Les pensées répétitives, prolongées et récurrentes à propos des préoccupations et des expériences personnelles sont présentes chez tous les individus. Ces pensées sont souvent initiées automatiquement. Elles renvoient notamment à l’activité mentale de rumination vers des éléments passés. La rumination est une stratégie de régulation par confrontation à la situation généralement considérée comme moins efficace que celles évoquées précédemment (Luminet, 2013). La rumination est utilisée dans un objectif de recherche de sens après le vécu d’une situation problématique, en dirigeant son attention directement sur le ressenti affectif et ses conséquences (John & Gross, 2004 ; Lyubomirsky, Tucker, Caldwell, & Berg, 1999). À court terme, elle peut permettre une réponse adaptative aux situations affectives par assimilation progressive de la réalité nouvelle aux schémas de pensées existants (Luminet, 2013). Cette stratégie peut être fonctionnelle dans des situations où seul le maintien attentionnel sur l’objectif doit être maintenu. À plus long terme, elle peut engendrer un maintien prolongé dans un état affectif négatif si elle n’aboutit pas sur une forme de réévaluation cognitive.
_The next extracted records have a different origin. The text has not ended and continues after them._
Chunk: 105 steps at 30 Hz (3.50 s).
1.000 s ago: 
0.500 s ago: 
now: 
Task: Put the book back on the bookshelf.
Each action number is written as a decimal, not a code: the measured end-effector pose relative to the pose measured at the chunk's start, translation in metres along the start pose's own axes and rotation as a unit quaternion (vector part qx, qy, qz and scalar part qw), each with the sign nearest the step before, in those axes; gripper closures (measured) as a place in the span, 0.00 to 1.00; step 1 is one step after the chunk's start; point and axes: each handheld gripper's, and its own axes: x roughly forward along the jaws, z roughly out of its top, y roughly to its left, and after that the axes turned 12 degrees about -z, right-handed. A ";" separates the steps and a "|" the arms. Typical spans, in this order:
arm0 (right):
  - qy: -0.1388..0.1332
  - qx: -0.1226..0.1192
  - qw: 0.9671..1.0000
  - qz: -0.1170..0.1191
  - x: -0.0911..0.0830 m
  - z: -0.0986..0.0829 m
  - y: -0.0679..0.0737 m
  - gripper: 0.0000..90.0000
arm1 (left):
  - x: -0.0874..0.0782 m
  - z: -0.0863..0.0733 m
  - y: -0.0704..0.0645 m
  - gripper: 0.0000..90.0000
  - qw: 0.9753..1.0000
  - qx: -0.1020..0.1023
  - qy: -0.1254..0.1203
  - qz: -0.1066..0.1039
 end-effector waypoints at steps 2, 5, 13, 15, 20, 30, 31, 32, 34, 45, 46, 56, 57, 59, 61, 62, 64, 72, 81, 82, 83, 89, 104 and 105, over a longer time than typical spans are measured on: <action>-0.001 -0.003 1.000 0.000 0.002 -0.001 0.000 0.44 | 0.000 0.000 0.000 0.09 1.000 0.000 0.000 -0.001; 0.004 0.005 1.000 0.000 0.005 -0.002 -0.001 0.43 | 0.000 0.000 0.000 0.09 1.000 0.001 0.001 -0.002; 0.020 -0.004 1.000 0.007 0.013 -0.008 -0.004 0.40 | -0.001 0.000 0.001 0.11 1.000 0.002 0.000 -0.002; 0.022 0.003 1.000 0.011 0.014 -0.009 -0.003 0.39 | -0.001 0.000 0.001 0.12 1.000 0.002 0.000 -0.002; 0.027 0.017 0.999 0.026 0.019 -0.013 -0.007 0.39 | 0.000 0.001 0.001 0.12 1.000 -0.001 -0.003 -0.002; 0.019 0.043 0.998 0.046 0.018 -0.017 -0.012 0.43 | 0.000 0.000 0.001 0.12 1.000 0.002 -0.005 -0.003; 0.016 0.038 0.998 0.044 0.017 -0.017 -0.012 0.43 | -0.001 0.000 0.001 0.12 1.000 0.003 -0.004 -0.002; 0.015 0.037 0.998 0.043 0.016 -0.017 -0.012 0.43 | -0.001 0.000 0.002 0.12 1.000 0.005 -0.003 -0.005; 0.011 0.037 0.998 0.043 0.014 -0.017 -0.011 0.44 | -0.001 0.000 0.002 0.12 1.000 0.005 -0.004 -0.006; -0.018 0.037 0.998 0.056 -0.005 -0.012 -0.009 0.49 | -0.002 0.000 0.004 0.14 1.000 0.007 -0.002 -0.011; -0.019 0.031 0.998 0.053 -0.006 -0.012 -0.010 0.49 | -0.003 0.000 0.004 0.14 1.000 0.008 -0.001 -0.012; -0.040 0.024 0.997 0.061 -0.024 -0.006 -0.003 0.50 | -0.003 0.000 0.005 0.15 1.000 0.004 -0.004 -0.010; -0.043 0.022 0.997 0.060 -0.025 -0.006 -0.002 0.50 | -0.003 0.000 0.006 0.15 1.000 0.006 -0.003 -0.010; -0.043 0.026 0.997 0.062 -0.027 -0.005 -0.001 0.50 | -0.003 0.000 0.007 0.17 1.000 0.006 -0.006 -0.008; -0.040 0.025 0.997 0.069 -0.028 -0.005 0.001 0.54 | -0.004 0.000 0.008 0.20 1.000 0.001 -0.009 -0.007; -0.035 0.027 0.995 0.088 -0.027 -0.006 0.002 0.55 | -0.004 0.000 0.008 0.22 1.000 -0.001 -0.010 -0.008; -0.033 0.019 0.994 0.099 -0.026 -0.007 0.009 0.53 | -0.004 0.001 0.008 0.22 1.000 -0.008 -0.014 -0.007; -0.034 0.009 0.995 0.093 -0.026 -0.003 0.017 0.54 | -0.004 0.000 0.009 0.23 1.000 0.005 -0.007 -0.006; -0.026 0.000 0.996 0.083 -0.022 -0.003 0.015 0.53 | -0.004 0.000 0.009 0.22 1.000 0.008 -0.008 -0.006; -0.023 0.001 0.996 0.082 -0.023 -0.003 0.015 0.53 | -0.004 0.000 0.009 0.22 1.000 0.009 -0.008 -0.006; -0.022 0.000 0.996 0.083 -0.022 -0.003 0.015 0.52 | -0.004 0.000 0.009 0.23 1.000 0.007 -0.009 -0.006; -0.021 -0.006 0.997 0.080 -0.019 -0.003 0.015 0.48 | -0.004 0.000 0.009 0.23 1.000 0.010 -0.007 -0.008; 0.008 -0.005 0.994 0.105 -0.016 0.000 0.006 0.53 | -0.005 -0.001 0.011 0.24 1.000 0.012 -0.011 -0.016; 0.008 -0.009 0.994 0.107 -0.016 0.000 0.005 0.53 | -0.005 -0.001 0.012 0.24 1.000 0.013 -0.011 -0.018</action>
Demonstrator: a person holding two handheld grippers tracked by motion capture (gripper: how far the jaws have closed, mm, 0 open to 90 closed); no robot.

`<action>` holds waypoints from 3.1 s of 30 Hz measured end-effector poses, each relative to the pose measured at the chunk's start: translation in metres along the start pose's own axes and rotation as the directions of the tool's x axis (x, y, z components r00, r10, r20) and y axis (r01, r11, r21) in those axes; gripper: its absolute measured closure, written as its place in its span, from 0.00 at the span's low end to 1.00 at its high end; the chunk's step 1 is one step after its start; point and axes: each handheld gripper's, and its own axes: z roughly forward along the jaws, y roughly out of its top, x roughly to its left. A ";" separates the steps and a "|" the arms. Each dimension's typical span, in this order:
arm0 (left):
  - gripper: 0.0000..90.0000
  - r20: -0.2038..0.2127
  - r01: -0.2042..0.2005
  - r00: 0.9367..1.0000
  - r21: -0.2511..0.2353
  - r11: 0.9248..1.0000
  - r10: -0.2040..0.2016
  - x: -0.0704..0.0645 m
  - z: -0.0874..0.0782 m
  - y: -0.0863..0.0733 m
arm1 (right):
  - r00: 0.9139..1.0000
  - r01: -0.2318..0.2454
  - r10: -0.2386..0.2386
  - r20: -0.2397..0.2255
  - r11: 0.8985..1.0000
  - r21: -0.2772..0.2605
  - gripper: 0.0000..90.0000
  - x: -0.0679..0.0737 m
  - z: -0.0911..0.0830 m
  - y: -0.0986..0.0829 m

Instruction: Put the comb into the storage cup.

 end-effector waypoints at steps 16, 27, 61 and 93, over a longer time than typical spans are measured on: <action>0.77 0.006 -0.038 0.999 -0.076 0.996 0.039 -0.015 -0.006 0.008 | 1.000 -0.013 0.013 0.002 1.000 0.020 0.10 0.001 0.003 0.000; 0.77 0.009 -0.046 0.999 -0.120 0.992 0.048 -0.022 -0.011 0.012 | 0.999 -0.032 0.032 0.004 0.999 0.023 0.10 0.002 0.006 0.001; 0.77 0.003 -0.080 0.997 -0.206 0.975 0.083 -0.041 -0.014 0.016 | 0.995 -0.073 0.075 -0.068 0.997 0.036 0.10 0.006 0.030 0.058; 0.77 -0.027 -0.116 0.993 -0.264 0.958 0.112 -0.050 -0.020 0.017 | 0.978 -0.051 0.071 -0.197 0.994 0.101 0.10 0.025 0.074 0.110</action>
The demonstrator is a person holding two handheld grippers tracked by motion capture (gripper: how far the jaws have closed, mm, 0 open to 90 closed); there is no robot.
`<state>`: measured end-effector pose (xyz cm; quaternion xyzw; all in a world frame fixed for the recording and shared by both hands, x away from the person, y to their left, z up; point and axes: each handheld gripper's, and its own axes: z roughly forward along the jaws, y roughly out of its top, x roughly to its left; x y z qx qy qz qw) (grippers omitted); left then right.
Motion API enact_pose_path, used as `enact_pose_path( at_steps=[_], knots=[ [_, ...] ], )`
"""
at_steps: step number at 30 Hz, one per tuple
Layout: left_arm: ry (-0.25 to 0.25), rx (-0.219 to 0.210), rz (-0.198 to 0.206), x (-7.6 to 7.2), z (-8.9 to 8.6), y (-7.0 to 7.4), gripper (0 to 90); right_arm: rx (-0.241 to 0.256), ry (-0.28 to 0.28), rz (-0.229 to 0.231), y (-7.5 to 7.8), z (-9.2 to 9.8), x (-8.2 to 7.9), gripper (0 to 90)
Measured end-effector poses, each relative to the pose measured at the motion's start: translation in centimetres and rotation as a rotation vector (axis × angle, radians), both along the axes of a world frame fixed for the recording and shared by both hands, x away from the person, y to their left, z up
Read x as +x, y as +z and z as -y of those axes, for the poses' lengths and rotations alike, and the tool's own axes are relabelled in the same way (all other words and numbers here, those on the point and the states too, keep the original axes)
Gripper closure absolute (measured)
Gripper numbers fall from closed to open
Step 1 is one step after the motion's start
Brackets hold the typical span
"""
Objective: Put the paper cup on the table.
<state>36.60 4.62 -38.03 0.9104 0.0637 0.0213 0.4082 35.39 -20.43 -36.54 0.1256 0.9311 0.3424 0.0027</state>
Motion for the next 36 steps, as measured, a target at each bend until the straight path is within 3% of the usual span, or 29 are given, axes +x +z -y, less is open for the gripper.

Son utilisation est généralement associée à un état de tristesse plus ou moins intense. Lorsqu’elle est centrée sur des aspects négatifs, la rumination peut favoriser le développement, la maintenance et la récurrence d’épisodes dépressifs (Sheppes et al., 2014).

La rumination renvoie à un processus d’introspection volontaire ou automatique amenant à une comparaison passive entre la situation actuelle et les représentations internes à l’individu qu’il pense ne pas avoir atteint.